Dr Norman Swan: Most of us take our brains for granted. It’s just a blob of grey matter hidden under our skulls, after all. What is it really? Brain awareness intends to make us all think more about our brains. About what an amazing organ it is. About how to keep it healthy, alert, and thinking well. And what can go wrong. Sometimes really badly wrong, whether from a disease, a disorder, or a traumatic brain injury. And that’s what we want to focus on here, a traumatic brain injury, concussion.
Associate Professor Alan Pearce: What happens with a concussion is when you get an impact to the head or knee to the head where the force will be transmitted to the head. Generally speaking, what we’re talking about is a functional disruption where the impact is stopping the nerves from working properly. So you get these functional disturbances like confusion, nausea, irritability, balance problems, dizziness. One of the things about concussion is that you don’t need to be knocked out. So loss of consciousness only occurs in about 10 to 15% of the time. Concussion is part of what we call the traumatic brain injury spectrum. So it’s one of the most common injuries around the world. It’s about 250 out of 100,000 population. So it’s the third highest rate of death and disability worldwide. Now concussion is more than just a sporting issue. It’s a community wide issue. It happens in the workplace. It happens on the school playground. So we need to be talking about concussion more than just what is happening to athletes. We need to look at other ways of trying to manage and mitigate repetitive concussions. Because concussions can happen at any time as an accident.
So things that we’re trying to look at is I get asked a lot of questions about helmets. And what we do know on the sporting field is that helmets don’t stop concussions. They protect the skull bone from fracturing, they stop the brain from severe traumatic brain injury, but they don’t prevent concussions because the brain tissue continues to move within the skull. So we need to look at other ways of monitoring knocks on the field, monitoring knocks in training. One of the research projects that I’m involved with is looking at monitoring head impacts. And with using a mouth guard, a sensored mouth guard that detects impacts experienced during training and playing. And how it works is that it’s got a very sophisticated electronics embedded in individualised fitted mouth guards. But the information that it collects is sent to an app that can help people on the sidelines detect when there’s a suspected force or impact that can be … Requires the player to come off.

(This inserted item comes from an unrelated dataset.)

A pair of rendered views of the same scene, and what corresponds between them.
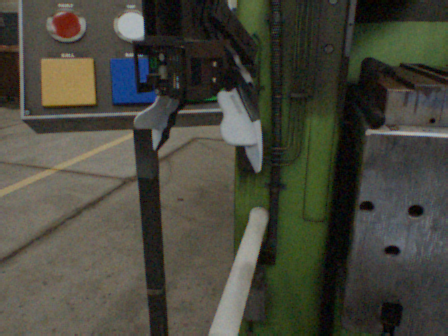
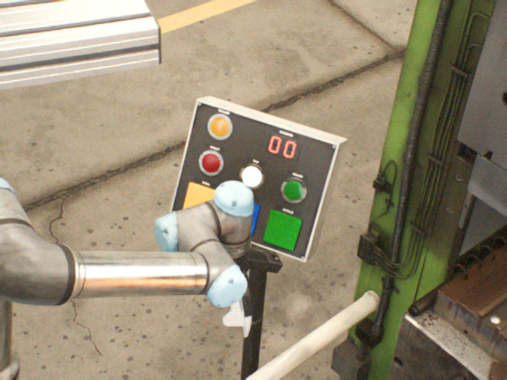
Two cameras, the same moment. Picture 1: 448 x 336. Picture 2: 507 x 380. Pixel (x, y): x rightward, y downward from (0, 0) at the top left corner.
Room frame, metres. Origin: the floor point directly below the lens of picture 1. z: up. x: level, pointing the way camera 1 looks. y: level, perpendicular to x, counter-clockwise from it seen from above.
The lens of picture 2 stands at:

A lot of concussions are not reported by a factor of six to 10. So the reasons that we are finding out why this is happening is two reasons. One is that people actually don’t know what a concussion is, what the symptoms are. We need players to be aware that if they’re not quite right, they need to come off and be seen by a professional. It will help them next … The following week, it’ll help them recover quicker and it may also extend their playing career by many years.
Dr Norman Swan: So the message here is clear. If you’ve had a significant hit to the head, if in doubt, sit it out. But the question many people ask after a concussion is when I can return to sport. The answer is one week if you successfully climb the six-step rehabilitation ladder. Day one, rest. And that’s complete physical and mental rest for 24 hours. Day two, light aerobic exercise like walking, stationary cycling, or swimming, but no resistance training. Day three, sport specific exercises but no impact activities. Day four, non-contact training and add progressive resistance training. Day five, full contact practice. And day six, return to play. But if at any time during this period you get symptoms, any symptoms, you’ve really got to go back to the beginning. There is no point in taking a risk. Just take another week. Your brain will benefit.
Now if you’re not a sports player, keeping our brains healthy is just as important. And here are some tips. Learn a new skill like a new language or a musical instrument. And always remember, what’s good for your heart is good for your brain. That means nourishing your brain with something like the Mediterranean diet. Taking moderate physical exercise every day. Reducing stress in your life. Not smoking. Drinking alcohol in moderation, which means no more than one standard drink each day if you’re a woman and two if you’re a man. And manage your mental health. Socialise with friends and family. Get a good night’s sleep. And always make safety first a priority.